Complete Database Mastery Part 9: Redis & Caching Strategies

Introduction: Why Redis?

Redis (Remote Dictionary Server) is an in-memory data structure store that serves as a database, cache, message broker, and streaming engine. It's the Swiss Army knife of high-performance data handling.

Redis in-memory architecture overview showing data structures, caching layer, pub/sub, and persistence — Redis architecture: in-memory data store serving as cache, message broker, and streaming engine with optional persistence

                        
                        Series Context: This is Part 9 of 15 in the Complete Database Mastery series. We're exploring the essential caching layer for modern applications.
                    

Database Mastery

Your 15-step learning path • Currently on Step 9

1

9

Redis & Caching Strategies

Data structures, caching patterns, pub/sub

You Are Here

10

Database Administration & Migrations

Backup, versioning, maintenance

11

Scaling & Distributed Systems

Replication, sharding, CAP theorem

12

Cloud Databases & Managed Services

AWS, Azure, GCP database offerings

13

Database Security & Governance

Encryption, access control, compliance

14

Data Warehousing & Analytics

OLAP, star schemas, columnar DBs

15

Capstone Projects

Portfolio-ready database implementations

Think of Redis like a super-fast notepad that sits between your application and database. Instead of asking the slow database every time, you jot down common answers on your notepad for instant access.
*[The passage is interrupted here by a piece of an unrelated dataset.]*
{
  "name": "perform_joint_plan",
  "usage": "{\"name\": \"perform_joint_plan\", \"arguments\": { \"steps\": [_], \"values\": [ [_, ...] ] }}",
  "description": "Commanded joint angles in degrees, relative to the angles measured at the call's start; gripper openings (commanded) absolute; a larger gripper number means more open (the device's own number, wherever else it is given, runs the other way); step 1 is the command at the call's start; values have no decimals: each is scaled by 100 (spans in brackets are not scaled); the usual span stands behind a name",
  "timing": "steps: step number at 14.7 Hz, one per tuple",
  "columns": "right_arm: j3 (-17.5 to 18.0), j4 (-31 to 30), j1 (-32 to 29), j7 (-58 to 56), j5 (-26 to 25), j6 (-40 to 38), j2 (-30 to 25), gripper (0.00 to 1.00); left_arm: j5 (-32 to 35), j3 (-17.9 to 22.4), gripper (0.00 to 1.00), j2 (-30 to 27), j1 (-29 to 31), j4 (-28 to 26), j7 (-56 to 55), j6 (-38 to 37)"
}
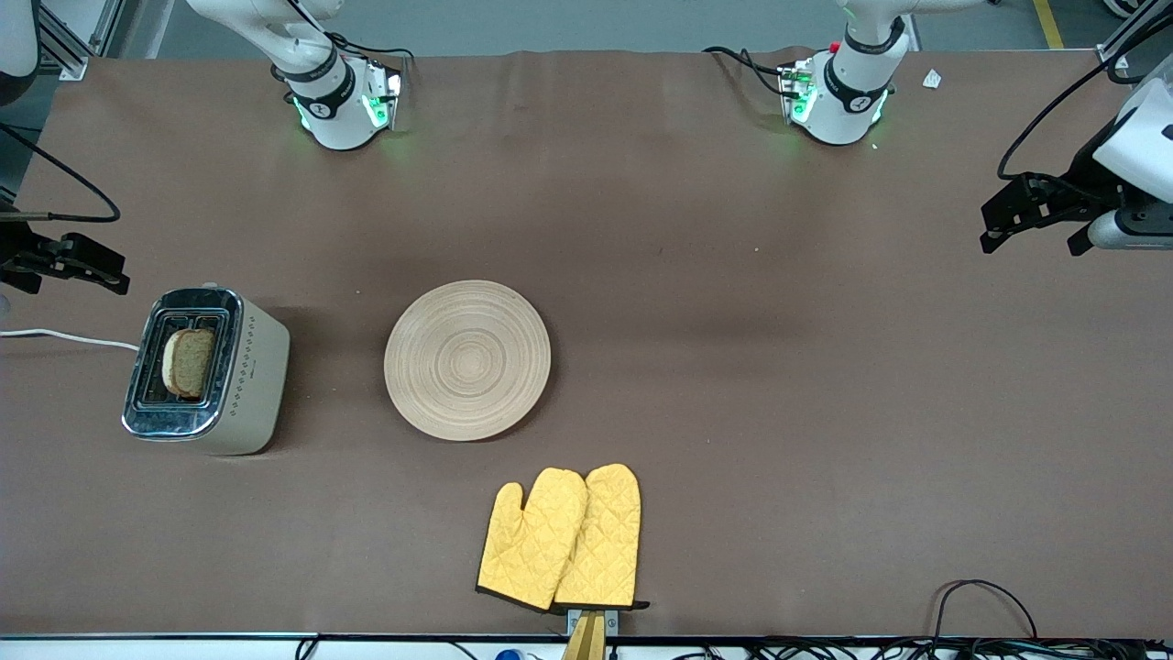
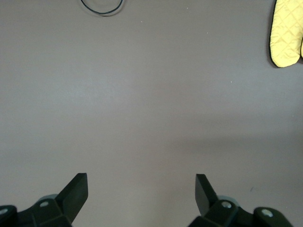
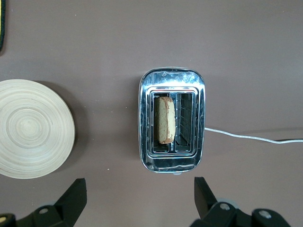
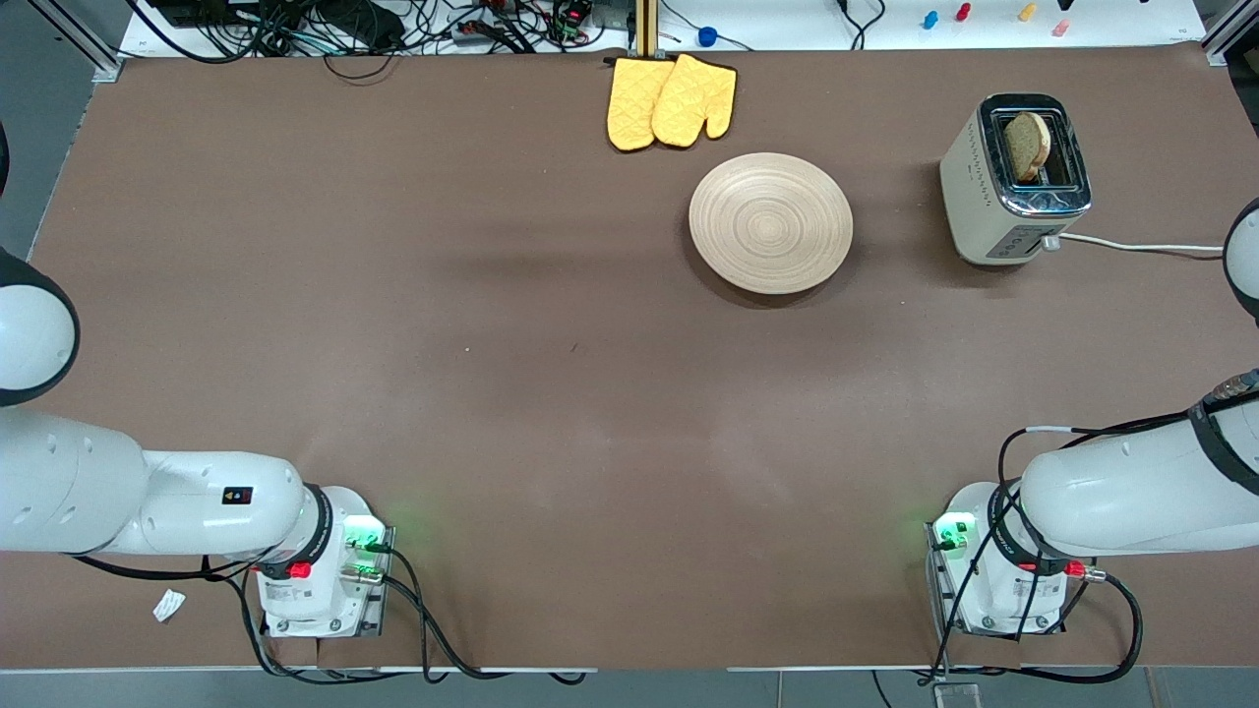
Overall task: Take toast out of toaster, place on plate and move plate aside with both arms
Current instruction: 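Move the right gripper toward the toast in the chrome toaster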
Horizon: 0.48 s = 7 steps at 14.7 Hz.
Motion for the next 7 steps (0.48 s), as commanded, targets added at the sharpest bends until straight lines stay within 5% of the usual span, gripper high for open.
{"name": "perform_joint_plan", "arguments": {
  "steps": [1,7],
  "values": [
    [35,-77,-59,33,-45,27,-106,100,-79,6,100,131,80,307,27,-146],
    [27,-86,-85,33,8,89,-97,100,315,-64,100,140,18,273,-51,-190]
  ]
}}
Redis vs Traditional Databases

Feature	Redis	PostgreSQL/MySQL
Storage	In-memory (RAM)	Disk-based
Speed	Sub-millisecond reads	1-100ms typical
Data Model	Key-value with rich types	Relational tables
Persistence	Optional (RDB/AOF)	Always persistent
Use Case	Cache, sessions, queues	Primary data storage

                        
                        Performance Reality: Redis can handle 100,000+ operations per second on modest hardware. A single Redis instance often outperforms an entire cluster of traditional databases for read-heavy workloads.
                    

Redis Data Structures

Redis isn't just a simple key-value store—it supports rich data structures that make it incredibly versatile.
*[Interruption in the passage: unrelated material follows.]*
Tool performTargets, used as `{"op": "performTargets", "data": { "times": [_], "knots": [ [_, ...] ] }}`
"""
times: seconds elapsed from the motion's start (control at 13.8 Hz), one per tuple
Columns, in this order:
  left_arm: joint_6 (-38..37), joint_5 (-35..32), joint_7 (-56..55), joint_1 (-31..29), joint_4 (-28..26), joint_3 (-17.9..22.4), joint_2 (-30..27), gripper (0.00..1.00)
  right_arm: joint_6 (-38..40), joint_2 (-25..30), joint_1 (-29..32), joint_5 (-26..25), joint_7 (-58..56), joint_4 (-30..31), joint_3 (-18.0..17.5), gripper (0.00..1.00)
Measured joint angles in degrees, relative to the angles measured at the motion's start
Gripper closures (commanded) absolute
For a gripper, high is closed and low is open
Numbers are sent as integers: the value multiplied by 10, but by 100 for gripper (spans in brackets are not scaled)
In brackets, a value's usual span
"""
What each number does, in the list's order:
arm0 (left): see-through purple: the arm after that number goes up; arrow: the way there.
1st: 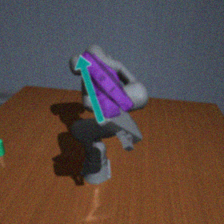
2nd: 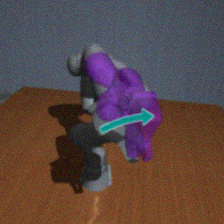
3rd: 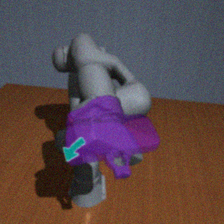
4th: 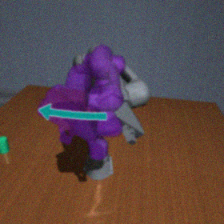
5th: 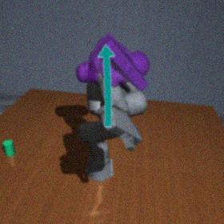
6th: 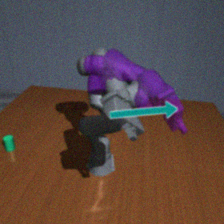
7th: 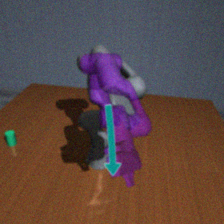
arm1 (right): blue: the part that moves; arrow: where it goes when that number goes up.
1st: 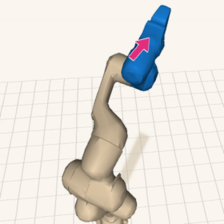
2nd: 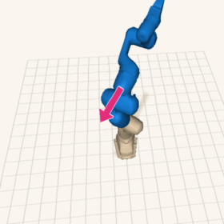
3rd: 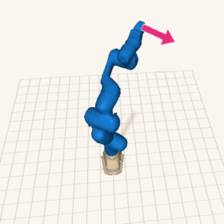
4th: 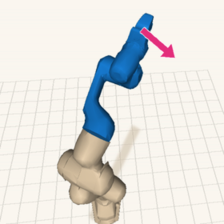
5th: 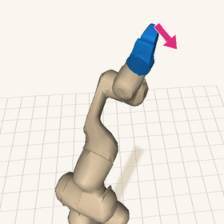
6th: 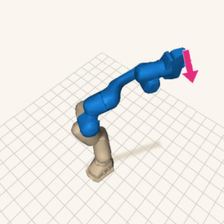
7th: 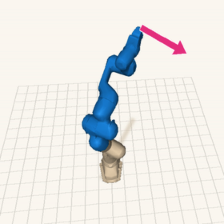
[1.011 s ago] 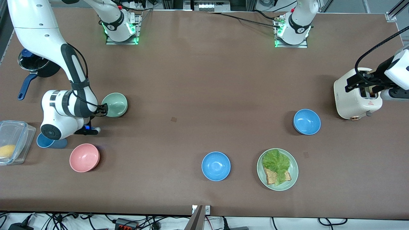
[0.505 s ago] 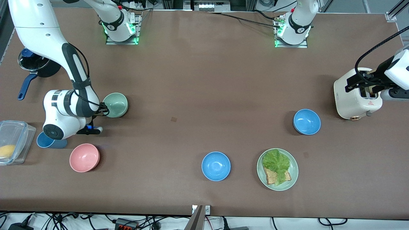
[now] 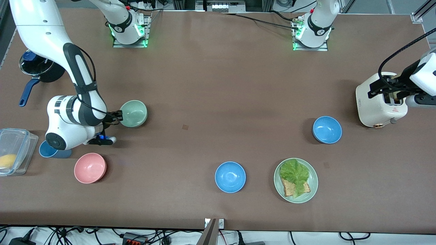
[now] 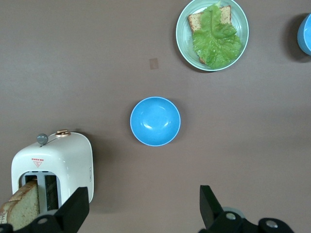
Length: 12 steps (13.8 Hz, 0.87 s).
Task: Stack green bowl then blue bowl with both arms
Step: 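Grasp the green bowl and slide it toward the table middle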
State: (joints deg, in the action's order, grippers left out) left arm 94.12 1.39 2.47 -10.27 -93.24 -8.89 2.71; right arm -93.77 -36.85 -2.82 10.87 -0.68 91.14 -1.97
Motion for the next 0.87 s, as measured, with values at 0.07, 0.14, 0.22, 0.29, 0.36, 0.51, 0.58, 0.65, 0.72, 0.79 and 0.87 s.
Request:
{"op": "performTargets", "data": {
  "times": [0.07, 0.14, 0.22, 0.29, 0.36, 0.51, 0.58, 0.65, 0.72, 0.79, 0.87],
  "knots": [
    [0, 0, 0, 0, 0, 0, 0, 0, 3, 2, -2, 13, 7, -15, -22, 100],
    [0, 0, 0, 0, 0, 0, 0, 0, 4, 4, -7, 24, 24, -27, -42, 100],
    [0, 0, 0, 0, 0, 0, 0, 0, 4, 5, -16, 29, 45, -37, -57, 100],
    [0, 0, 0, 0, 0, -1, 0, 0, 0, 5, -31, 31, 64, -44, -68, 100],
    [0, 0, 0, 1, 0, -1, 0, 0, -9, 5, -54, 31, 87, -48, -73, 100],
    [-1, 0, 0, 0, -1, 0, 4, 0, -49, 4, -113, 32, 154, -51, -76, 100],
    [-3, 0, 0, -2, -1, 1, 12, 0, -70, 2, -143, 32, 186, -50, -77, 100],
    [-3, 0, 0, -8, -2, 1, 24, 0, -90, -1, -172, 32, 218, -50, -77, 100],
    [-3, 0, 1, -15, -2, 1, 36, 0, -109, -5, -195, 32, 247, -50, -77, 100],
    [-3, 0, 1, -20, -2, 1, 48, 0, -127, -10, -213, 32, 268, -50, -76, 100],
    [-3, 0, 1, -23, -2, 1, 58, 0, -142, -17, -226, 32, 281, -50, -76, 100]
  ]
}}
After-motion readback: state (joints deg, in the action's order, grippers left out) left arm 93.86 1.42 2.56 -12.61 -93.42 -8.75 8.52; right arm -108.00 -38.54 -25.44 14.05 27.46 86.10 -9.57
Redis data structure types diagram showing Strings, Hashes, Lists, Sets, Sorted Sets, and Streams — Redis data structures: Strings for simple values, Hashes for objects, Lists for queues, Sets for unique collections, Sorted Sets for rankings

Strings (The Foundation)

The simplest type: a key maps to a string value. But "string" can hold text, numbers, or even serialized objects (up to 512MB).

# Basic string operations
SET user:1001:name "Alice"
GET user:1001:name            # "Alice"

# Numbers stored as strings (but with atomic math)
SET views:article:42 0
INCR views:article:42         # 1
INCR views:article:42         # 2
INCRBY views:article:42 10    # 12

# Expiration (TTL) - perfect for cache
SET session:abc123 "user_data" EX 3600   # Expires in 1 hour
TTL session:abc123            # Seconds remaining

# Set only if key doesn't exist (distributed locks)
SETNX lock:resource "owner_id"  # Returns 1 if set, 0 if exists

Hashes (Mini Documents)

Hashes store field-value pairs under a single key—like a lightweight object or row.

# Store user data as hash
HSET user:1001 name "Alice" email "alice@example.com" age 28

# Get individual fields
HGET user:1001 name           # "Alice"
HMGET user:1001 name email    # ["Alice", "alice@example.com"]
HGETALL user:1001             # All fields and values

# Increment numeric field
HINCRBY user:1001 age 1       # 29

# Check field existence
HEXISTS user:1001 email       # 1 (true)

# Delete specific fields
HDEL user:1001 age

                        
                        Memory Efficiency: Hashes use less memory than individual string keys when storing related data. Use hashes for objects with multiple fields.
                    

Sets & Sorted Sets

Sets are unordered collections of unique strings. Sorted Sets add a score for ordering.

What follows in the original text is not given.